Available data:
# # # # #

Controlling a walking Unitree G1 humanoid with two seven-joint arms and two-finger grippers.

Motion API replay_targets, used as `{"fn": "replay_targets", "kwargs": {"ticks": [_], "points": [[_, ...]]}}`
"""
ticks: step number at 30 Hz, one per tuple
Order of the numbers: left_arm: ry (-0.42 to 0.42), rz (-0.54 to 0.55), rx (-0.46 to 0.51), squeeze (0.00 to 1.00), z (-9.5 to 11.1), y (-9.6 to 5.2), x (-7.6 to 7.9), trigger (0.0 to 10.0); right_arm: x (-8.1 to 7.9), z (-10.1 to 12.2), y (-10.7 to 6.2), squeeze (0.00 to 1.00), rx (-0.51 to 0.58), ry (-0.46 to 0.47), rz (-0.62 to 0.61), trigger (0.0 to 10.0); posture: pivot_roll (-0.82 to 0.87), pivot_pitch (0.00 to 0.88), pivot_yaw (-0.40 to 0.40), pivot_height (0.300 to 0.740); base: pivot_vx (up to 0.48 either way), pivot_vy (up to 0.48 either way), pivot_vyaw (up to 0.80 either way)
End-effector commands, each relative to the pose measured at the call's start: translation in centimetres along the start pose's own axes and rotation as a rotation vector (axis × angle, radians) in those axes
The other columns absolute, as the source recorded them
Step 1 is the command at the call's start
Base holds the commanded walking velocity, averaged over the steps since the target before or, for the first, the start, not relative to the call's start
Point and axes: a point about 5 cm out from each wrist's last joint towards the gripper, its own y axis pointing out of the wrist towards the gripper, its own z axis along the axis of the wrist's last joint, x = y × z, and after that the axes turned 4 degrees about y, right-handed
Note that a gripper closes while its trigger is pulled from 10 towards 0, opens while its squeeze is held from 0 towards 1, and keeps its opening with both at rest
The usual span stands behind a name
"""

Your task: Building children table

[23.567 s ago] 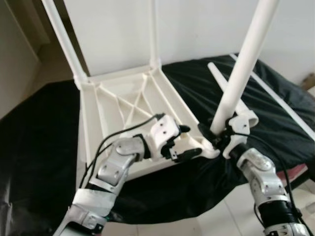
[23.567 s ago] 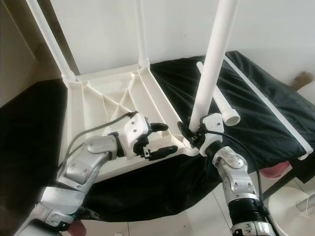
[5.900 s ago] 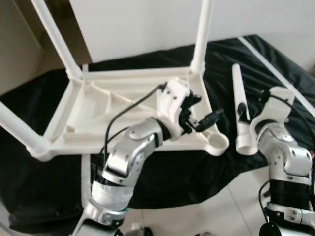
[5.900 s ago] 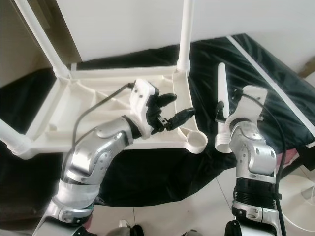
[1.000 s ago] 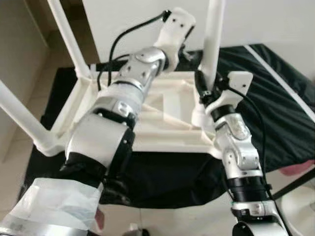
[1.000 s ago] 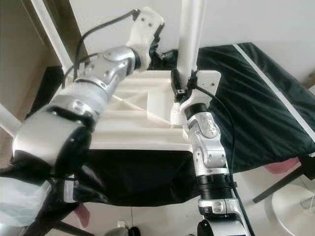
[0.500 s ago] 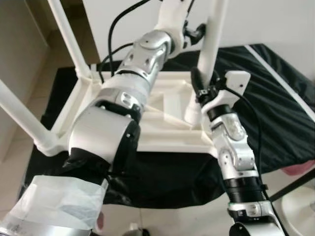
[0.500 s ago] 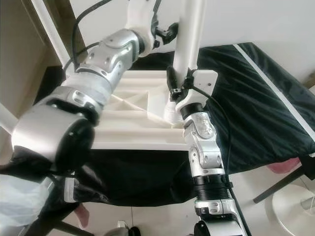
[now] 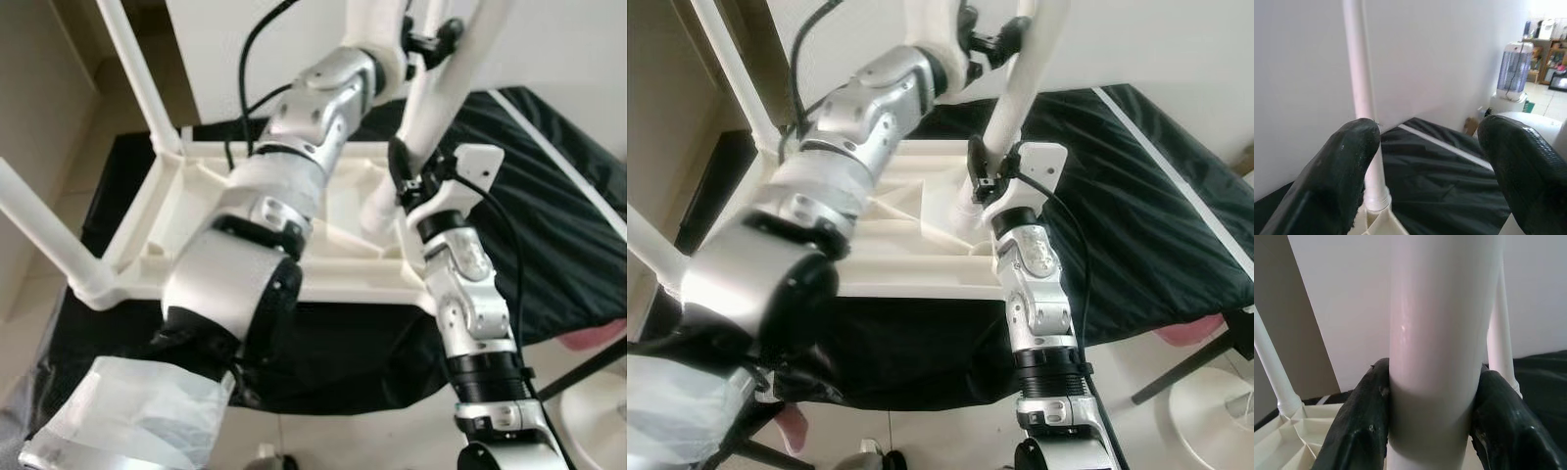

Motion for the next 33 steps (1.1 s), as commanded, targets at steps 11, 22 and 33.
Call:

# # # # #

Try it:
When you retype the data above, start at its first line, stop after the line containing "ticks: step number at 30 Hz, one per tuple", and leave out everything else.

Output of the task:
Controlling a walking Unitree G1 humanoid with two seven-joint arms and two-finger grippers.

Motion API replay_targets, used as `{"fn": "replay_targets", "kwargs": {"ticks": [_], "points": [[_, ...]]}}`
"""
ticks: step number at 30 Hz, one per tuple

The exercise is complete with this answer.